(PROBLEM STATEMENT):
Copy every line of the data in which the word "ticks" occurs.
#####
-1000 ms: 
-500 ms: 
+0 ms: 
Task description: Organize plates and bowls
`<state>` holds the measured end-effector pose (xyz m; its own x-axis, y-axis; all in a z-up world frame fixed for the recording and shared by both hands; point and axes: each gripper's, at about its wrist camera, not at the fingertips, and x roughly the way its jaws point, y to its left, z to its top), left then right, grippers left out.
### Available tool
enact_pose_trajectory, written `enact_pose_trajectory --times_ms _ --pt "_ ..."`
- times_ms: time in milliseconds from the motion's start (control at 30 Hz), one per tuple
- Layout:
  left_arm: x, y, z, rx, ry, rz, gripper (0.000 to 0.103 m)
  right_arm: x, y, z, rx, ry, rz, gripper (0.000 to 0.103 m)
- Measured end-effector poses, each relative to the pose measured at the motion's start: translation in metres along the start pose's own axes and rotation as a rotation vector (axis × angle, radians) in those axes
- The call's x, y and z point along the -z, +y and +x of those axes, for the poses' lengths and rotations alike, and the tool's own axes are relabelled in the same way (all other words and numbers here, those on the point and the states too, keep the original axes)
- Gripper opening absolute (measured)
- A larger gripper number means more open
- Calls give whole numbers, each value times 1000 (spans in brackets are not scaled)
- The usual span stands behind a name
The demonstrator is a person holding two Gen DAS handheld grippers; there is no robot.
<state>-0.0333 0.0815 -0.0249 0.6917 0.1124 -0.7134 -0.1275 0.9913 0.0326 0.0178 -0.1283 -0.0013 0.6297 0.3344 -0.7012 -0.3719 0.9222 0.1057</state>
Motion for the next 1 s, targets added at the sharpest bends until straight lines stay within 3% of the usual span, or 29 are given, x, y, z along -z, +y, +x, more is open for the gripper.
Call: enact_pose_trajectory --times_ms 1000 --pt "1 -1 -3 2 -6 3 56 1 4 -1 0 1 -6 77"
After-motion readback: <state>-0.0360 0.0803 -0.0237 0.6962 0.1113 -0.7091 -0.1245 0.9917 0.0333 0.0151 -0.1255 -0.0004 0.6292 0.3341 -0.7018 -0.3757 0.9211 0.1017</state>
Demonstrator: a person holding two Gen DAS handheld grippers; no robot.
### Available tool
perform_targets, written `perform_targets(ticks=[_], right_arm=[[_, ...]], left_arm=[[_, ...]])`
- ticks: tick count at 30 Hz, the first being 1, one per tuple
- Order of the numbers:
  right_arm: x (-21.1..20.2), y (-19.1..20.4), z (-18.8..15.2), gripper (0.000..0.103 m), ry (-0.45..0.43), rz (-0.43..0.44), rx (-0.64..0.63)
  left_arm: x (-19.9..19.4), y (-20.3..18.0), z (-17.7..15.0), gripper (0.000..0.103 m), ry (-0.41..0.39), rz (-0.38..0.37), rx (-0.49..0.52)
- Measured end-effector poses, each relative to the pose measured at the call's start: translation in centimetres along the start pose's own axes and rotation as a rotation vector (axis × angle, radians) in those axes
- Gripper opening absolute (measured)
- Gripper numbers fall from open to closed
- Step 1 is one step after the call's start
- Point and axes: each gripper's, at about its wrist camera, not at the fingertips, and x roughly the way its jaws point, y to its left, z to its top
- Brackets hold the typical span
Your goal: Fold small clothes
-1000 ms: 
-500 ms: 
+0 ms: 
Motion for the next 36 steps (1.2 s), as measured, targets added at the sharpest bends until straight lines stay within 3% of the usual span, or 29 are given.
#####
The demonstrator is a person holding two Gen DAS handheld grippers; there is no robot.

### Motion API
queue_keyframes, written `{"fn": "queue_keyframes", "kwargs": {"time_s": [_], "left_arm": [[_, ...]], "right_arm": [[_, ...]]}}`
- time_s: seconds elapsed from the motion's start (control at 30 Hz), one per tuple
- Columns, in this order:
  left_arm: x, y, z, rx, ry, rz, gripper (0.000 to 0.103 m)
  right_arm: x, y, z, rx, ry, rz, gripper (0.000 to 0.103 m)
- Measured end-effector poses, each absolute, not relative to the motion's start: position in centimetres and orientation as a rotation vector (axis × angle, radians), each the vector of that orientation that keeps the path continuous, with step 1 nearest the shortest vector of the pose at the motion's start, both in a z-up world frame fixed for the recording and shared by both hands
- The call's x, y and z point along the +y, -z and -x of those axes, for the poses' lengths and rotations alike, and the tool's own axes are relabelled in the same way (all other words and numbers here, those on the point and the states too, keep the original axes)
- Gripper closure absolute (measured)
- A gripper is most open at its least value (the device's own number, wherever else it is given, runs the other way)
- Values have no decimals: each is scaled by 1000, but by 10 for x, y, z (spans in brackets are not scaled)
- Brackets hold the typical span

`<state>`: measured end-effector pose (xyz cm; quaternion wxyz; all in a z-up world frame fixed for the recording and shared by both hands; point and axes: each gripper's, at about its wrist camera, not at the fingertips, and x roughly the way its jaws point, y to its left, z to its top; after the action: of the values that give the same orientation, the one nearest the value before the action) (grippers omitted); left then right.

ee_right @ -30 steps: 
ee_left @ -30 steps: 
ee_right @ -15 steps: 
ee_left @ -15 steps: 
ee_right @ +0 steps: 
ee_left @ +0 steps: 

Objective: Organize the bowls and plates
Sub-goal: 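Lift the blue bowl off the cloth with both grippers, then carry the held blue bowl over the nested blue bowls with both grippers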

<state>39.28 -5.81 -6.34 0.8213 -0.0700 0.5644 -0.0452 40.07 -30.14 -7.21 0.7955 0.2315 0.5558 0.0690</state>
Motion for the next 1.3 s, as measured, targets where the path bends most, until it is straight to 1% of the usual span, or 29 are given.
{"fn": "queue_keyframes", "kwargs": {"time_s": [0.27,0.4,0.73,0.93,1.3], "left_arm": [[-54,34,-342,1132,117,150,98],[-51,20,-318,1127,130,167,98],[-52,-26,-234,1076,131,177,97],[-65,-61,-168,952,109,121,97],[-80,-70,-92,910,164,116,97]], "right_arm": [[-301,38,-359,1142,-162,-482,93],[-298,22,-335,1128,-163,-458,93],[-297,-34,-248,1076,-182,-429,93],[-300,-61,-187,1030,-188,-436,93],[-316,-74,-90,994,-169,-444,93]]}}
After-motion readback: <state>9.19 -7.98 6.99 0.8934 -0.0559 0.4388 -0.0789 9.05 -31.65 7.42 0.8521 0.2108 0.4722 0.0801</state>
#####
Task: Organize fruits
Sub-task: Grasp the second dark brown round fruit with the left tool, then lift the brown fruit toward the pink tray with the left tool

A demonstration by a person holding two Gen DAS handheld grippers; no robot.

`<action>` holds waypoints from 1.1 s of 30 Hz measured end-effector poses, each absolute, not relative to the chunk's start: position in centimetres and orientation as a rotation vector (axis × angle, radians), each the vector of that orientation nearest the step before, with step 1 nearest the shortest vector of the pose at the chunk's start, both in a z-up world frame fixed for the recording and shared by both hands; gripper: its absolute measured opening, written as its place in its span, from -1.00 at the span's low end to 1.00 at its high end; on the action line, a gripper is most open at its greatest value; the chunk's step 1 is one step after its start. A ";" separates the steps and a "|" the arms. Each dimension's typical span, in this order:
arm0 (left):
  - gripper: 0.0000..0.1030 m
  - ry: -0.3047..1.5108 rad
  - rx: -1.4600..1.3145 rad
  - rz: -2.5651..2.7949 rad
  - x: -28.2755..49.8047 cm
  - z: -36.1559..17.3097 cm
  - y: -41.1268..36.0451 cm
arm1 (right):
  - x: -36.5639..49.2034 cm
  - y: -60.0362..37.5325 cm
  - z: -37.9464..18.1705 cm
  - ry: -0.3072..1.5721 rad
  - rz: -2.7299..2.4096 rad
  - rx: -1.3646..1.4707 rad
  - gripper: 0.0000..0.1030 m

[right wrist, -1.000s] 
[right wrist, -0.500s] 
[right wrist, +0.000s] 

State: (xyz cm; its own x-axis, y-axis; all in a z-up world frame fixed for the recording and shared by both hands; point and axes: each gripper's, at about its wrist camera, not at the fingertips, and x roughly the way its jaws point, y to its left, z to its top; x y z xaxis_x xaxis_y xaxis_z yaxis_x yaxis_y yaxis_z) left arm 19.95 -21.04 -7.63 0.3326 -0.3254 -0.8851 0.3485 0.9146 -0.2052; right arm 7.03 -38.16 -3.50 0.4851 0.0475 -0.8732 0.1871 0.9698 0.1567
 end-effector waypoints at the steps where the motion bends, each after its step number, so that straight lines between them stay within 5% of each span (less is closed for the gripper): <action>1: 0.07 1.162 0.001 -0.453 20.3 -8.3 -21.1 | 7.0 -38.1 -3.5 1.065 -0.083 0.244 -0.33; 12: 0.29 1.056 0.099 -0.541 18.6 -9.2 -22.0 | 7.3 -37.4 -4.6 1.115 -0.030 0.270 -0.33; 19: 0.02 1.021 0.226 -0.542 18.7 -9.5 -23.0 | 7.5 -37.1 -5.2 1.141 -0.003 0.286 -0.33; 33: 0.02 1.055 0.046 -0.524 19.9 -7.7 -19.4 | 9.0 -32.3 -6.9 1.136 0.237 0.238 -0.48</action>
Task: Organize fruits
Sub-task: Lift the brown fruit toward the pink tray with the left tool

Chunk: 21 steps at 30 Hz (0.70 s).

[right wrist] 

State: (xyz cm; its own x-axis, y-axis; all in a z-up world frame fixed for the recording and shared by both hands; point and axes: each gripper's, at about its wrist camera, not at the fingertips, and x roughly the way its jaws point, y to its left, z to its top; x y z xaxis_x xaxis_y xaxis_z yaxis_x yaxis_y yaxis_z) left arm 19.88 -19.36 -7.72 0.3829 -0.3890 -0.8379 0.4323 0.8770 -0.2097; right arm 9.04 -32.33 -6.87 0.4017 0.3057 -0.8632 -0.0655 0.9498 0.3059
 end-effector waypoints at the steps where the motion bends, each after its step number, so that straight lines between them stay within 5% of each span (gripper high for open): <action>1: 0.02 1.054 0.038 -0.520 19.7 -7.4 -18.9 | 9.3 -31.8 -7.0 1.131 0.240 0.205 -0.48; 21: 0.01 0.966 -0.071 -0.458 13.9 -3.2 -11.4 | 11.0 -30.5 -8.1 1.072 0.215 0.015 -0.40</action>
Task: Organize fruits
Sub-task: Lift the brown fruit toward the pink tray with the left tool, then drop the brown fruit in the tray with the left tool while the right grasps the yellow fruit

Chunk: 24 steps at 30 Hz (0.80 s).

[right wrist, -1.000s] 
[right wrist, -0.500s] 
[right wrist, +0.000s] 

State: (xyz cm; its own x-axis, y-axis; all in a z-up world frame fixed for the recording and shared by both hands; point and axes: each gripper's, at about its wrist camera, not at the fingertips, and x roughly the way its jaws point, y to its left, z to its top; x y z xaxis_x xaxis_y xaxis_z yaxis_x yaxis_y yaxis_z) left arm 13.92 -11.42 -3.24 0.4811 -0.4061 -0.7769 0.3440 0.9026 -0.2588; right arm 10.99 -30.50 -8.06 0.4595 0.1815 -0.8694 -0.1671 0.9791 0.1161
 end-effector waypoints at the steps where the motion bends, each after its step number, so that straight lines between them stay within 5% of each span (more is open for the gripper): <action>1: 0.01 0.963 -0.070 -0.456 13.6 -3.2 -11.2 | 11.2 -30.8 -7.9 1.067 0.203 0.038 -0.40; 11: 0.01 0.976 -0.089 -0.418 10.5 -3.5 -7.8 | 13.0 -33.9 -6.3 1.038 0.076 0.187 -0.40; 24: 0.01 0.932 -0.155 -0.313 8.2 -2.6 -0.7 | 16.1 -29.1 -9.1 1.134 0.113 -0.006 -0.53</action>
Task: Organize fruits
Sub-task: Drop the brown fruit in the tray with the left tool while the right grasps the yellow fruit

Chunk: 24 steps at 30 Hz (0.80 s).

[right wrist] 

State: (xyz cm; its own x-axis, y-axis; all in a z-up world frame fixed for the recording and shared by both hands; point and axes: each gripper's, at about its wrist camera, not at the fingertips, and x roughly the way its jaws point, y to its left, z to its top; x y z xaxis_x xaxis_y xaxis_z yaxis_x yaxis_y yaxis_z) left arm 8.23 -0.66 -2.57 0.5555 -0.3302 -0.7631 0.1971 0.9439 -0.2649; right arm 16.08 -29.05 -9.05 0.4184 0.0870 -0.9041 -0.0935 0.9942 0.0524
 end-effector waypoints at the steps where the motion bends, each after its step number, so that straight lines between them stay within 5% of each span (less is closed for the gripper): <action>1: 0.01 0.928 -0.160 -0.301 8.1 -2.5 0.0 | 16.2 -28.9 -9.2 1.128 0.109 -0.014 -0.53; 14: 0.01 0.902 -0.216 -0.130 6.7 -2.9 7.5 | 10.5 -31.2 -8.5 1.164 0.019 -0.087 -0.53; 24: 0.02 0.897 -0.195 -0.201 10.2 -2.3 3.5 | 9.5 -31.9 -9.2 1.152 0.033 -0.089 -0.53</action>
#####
(WRITTEN REPLY):
perform_targets, written `perform_targets(ticks=[_], right_arm=[[_, ...]], left_arm=[[_, ...]])`
- ticks: tick count at 30 Hz, the first being 1, one per tuple

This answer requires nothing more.